Escuchar eso del prometido de otra le resultó inaceptable. Instintivamente dio un paso atrás.
—Tiene una prometida, Su Majestad, y ese cumplido no es apropiado.
—Sabes bien que es un matrimonio por conveniencia. Ni la princesa ni yo lo deseamos. Son las circunstancias. Además, no es culpa mía que su doncella me resulte mucho más atractiva que ella.
Ayshel sintió el calor subirle al rostro al comprender por qué la había hecho llamar. Le pareció indignante. No sabía su terrible secreto, solo quería divertirse. ¡Y eso el primer día de su llegada! Temía imaginar qué vendría después.
—Oh, claro... Mientras la princesa le guarda fidelidad y cría a sus hijos, usted se divierte a sus espaldas. Muy noble de su parte.
—No, no es eso. No lo entiendes —el hombre se pasó una mano por el cabello, despeinándolo, y luego se frotó el rostro con cansancio. Sus ojos color chocolate se clavaron en los de la muchacha y suspiró—. ¿Qué voy a hacer contigo?
—Podría dejarme regresar a Oturia.
—Eso no será posible antes de la boda —Reynard se alejó y fue hacia el escritorio.

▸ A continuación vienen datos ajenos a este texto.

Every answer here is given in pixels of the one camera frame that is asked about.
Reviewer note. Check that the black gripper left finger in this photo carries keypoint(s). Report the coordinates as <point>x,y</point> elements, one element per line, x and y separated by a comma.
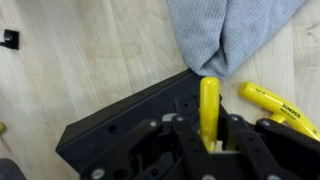
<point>186,143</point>

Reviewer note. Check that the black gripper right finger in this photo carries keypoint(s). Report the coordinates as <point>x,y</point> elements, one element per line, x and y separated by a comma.
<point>260,153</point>

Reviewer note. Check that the small yellow object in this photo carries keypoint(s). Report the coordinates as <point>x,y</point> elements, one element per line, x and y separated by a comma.
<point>2,128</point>

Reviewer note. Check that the black wedge hex key stand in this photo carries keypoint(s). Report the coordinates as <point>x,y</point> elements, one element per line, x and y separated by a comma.
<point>110,113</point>

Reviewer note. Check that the grey cloth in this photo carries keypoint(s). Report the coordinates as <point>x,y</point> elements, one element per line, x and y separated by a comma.
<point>216,36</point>

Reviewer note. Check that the small black part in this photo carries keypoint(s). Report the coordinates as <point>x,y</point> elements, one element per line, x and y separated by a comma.
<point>11,39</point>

Pasó los dedos por unos papeles amarillentos y volvió a mirarla, de pie junto a la puerta—. ¿Tú me consideras atractivo?
En ese momento, Ayshel sintió que el aire le faltaba. No esperaba semejante pregunta, y lo peor era que no existía una respuesta correcta. Se sentía como un ratón acorralado. Lo observó con atención: la complexión fuerte, los rasgos perfectos, los ojos azules en los que una podría perderse… Sin duda era un hombre apuesto, pero decirlo en voz alta equivalía a firmar su sentencia. Y tampoco podía negar lo evidente. Con ambas manos tiró del cinturón y ajustó el albornoz sobre el vientre.
—No debería hacerle esas preguntas a una muchacha.
—¿Por qué no? Yo fui sincero al confesarte que me gustas.
—Porque usted... usted... —Ayshel se quedó sin aliento, incapaz de hallar las palabras adecuadas. Bajó la cabeza y murmuró—: usted es el rey.
—¿Y eso significa que no puedo ser guapo?